Deontik mantık aynı zamanda normlar mantığı olarak da bilinir. “Norm” sözcüğü, Latincede şu iki temel anlama sahip olan “norma” sözcüğünden gelir: ölçü, standart ve daha çok etik, hukuk alanında kullanılan kare, kural ya da emir (Stemmer, 2008, s. 155). Bugün bakıldığında kare, kural ve emir arasında bir bağ yok gibi durur. Çünkü kare matematiksel bir nesneye, kural ya da emir ise hukuki, ahlaki bir konuya ilişkindir. Ancak Orta Çağ’dan itibaren bu terimlerin kullanımları dikkate alındığında, gerek “kare” gerekse “kural” veya “buyruk” ideal bir durumu ifade eder. Nesne ve olayları kavramsallaştırırken biz bu ideal biçimleri kullanırız.
“Deontik mantık” adlandırılması ise kaynağını Grekçe kaynaklı “deon” sözcüğünde bulur. “Deon” sözcüğü zorlamak, gerektirmek ve gereklilik anlamlarına gelir. Mantığa “deontik” ifadesini dâhil eden ilk düşünür Ernst Mally’dir. Mally 1926 yılında yazdığı Gerekliliğin Temel Yasaları: İrade Mantığının Öğeleri adlı eserinde kendi gereklilik mantığını “deontik” olarak nitelendirir. Mally bu ifadeyle, dilin normatif kullanımının mantıksal kuramını kasteder.
“Deontik” terimi, mantık ve felsefe literatüründeki kalıcı yerini ise Georg Henrik von Wright’in 1951 yılında yayımlanan “Deontik Mantık” adlı makalesine borçludur (Morscher, 2011, s. 9).
Deontik mantık öncelikle “ödev” kavramına yoğunlaşır; ancak onun amacı normatif etikte olduğu gibi bir norm veya ahlaki bir ilke oluşturmak değil, daha ziyade normların dilsel ve mantıksal bir çözümlemesini yapmaktır. Bu yönleriyle normatif mantık, biçimsel mantıktan da normatif etikten de ayrışır (Kutlusoy, 1997, s. 156 vd.).

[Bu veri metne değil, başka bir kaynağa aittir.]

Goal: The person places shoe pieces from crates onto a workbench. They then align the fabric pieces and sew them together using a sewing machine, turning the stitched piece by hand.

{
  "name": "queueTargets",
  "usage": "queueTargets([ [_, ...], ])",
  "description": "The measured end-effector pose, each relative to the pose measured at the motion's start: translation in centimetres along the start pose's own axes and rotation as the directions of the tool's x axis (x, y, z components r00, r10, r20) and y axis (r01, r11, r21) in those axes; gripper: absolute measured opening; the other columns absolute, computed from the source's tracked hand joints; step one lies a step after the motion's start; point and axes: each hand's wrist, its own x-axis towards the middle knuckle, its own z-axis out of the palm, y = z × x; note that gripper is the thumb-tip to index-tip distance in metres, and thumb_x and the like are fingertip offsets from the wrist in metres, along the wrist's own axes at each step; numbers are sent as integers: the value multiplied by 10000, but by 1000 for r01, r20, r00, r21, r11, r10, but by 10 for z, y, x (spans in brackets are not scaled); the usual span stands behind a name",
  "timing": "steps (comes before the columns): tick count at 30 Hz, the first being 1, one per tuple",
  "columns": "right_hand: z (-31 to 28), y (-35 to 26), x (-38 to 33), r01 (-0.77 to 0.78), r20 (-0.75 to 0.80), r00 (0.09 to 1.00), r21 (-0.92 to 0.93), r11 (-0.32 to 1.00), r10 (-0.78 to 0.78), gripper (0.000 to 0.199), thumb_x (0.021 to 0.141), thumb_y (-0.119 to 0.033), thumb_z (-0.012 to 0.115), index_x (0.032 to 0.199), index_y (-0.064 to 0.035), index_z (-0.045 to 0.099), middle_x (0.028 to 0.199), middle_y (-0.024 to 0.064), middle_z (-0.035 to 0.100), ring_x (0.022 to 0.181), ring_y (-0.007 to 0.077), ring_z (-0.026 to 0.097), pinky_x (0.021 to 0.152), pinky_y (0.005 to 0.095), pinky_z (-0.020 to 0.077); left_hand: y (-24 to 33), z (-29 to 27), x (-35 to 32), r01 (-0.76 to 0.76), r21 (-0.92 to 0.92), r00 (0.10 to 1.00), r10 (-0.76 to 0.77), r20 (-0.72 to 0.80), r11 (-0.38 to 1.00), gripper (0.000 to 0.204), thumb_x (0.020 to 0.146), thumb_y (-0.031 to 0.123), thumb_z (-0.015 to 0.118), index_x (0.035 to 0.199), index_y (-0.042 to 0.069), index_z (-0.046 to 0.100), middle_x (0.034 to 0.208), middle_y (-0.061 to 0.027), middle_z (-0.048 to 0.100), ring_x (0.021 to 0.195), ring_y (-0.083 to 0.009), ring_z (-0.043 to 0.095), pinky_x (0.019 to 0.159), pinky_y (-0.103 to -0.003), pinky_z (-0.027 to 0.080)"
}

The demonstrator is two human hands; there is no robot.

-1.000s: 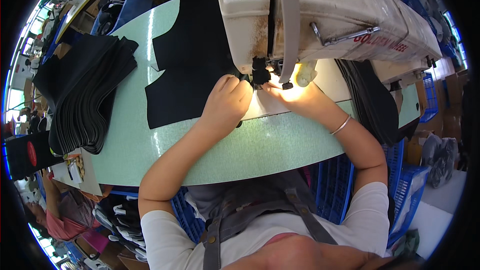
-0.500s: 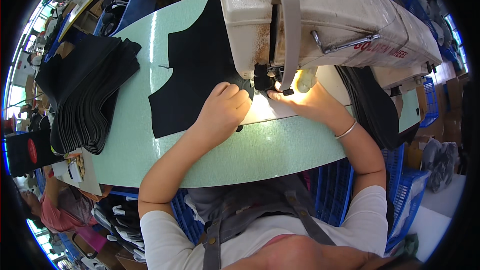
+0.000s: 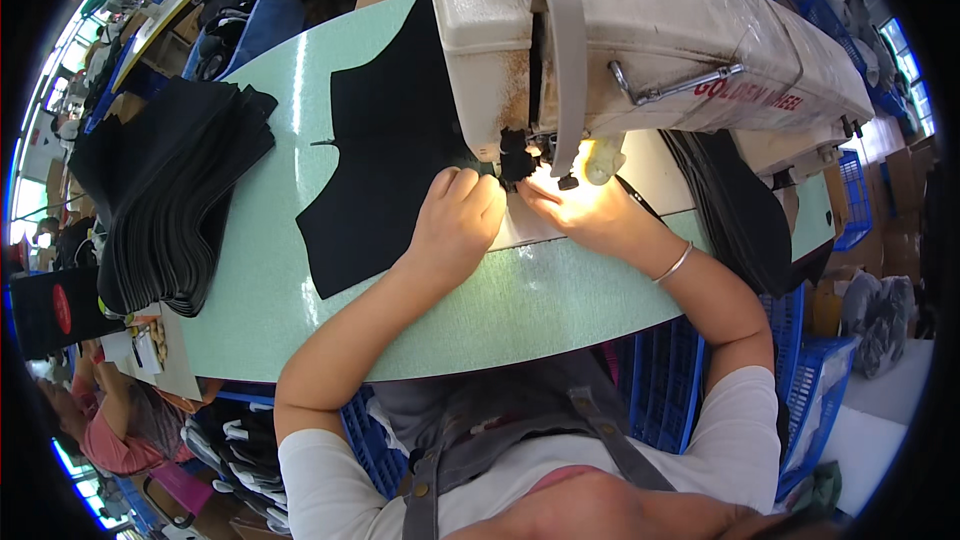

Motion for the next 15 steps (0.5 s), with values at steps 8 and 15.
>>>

Pratik sahada norm terimiyle herhangi bir “emir”e, “yasak”a ya da “izin/müsaade edilen”e gönderme yapılır. Normatif önermeler işte bu tarz normların dilsel ifadeleridir. Gerçi mantıkta soyut kalıplar geçerlidir ancak bunlar dilsel ifadeler vasıtasıyla temsil edilebilir. Bu sebepledir ki normlar mantığı normatif önermelerle ilgilidir, deriz. Bir normu ifade etmek için genellikle “…meli/gerekli” sözcüğü kullanılır. Örneğin, “Trafik işaretlerine uymak yasal olarak emredildi” ifadesinin yerine, kısaca “Trafik kurallarına uymalısın” denilir. Ancak yasaklar gibi başka normlar da gereklilik vasıtasıyla ifade edilebilir. Mesela, “Öldürmemelisin!” bir yasağı dile getirir. Bu yüzden normlar mantığı sıkça “gereklilik mantığı” ya da “gereklilik önermeleri mantığı” olarak adlandırılır.
DEONTİK MANTIK
Deontik mantık, gelişme sürecinde bazı sorunlarla karşılaştı. Hume’un deneyciliğinden yeni-pozitivizme kadar uzanan felsefi yaklaşım mantığı yalnızca bilimsel önermelerin analiziyle sınırlandırarak, doğru-yanlış ölçütlerinin normlar ve değer yargıları için geçerli olmayacağını iddia etti. Öte yandan Ayer ve Stevenson gibi bilişselci-olmayan etikçiler, normatif yargıların gözleme dayalı olmadığı ve yalnızca duyguları dile getirdikleri için doğruluk değeri taşımayan iddialar olduklarını, ancak olgusal önermelere indirgendiklerinde bir anlam ifade edebileceklerini savundu (Poyraz, 2016, s. 60).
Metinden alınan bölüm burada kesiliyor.